§ **Task directions**
Please return the data that follows precisely as written, but without the images.

§ **Supplied information**
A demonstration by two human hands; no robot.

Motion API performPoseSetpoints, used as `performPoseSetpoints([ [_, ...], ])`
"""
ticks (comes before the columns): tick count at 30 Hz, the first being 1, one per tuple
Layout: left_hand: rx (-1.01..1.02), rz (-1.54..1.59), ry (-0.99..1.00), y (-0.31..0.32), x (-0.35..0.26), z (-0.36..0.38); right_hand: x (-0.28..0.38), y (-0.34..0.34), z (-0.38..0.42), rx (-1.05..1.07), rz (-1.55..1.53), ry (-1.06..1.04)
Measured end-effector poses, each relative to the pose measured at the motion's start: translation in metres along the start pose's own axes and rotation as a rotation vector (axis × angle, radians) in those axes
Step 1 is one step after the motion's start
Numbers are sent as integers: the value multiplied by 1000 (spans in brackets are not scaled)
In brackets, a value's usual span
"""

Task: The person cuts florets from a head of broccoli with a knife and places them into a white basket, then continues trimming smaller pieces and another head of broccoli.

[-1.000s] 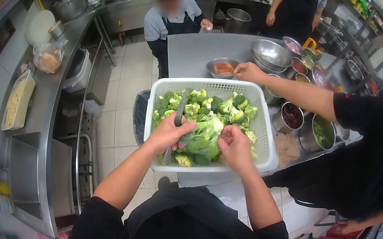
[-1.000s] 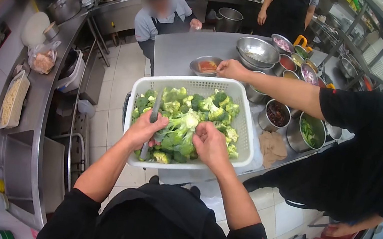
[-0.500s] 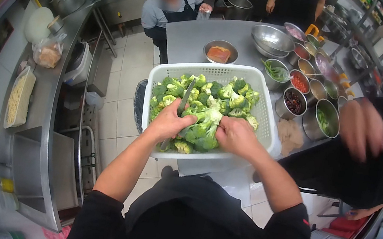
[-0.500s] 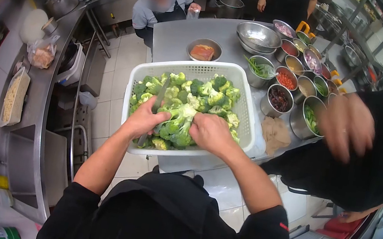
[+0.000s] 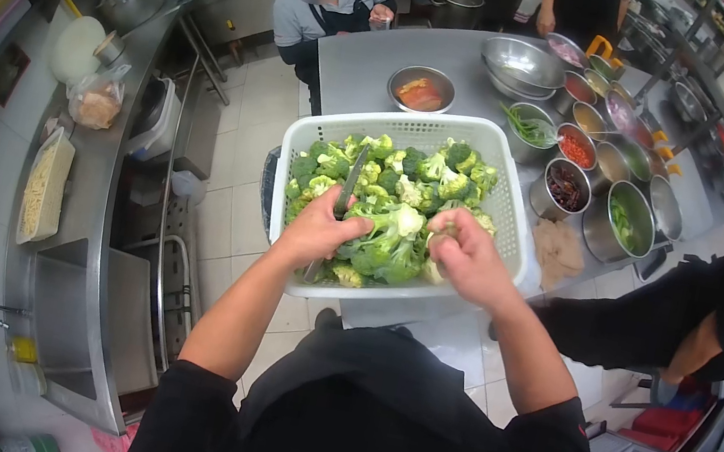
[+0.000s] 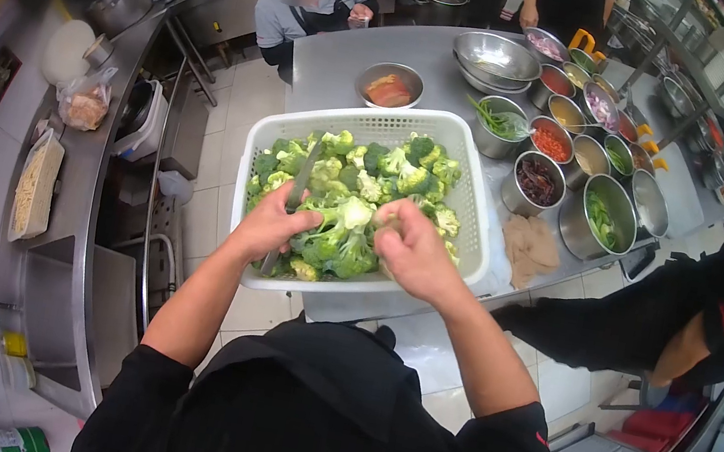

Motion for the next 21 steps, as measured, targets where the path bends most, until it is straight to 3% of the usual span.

§ **Response box**
A demonstration by two human hands; no robot.

Motion API performPoseSetpoints, used as `performPoseSetpoints([ [_, ...], ])`
"""
ticks (comes before the columns): tick count at 30 Hz, the first being 1, one per tuple
Layout: left_hand: rx (-1.01..1.02), rz (-1.54..1.59), ry (-0.99..1.00), y (-0.31..0.32), x (-0.35..0.26), z (-0.36..0.38); right_hand: x (-0.28..0.38), y (-0.34..0.34), z (-0.38..0.42), rx (-1.05..1.07), rz (-1.55..1.53), ry (-1.06..1.04)
Measured end-effector poses, each relative to the pose measured at the motion's start: translation in metres along the start pose's own axes and rotation as a rotation vector (axis × angle, radians) in those axes
Step 1 is one step after the motion's start
Numbers are sent as integers: the value multiplied by 1000 (spans in brackets are not scaled)
In brackets, a value's usual span
"""

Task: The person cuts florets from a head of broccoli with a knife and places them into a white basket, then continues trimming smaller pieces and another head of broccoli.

[-1.000s] 
[-1.000s] 
[-0.500s] 
[-0.500s] 
[+0.000s] 
[+0.000s] 

Motion for the next 21 steps, as measured, targets where the path bends most, until it is straight to 3% of the usual span.

This completes the output.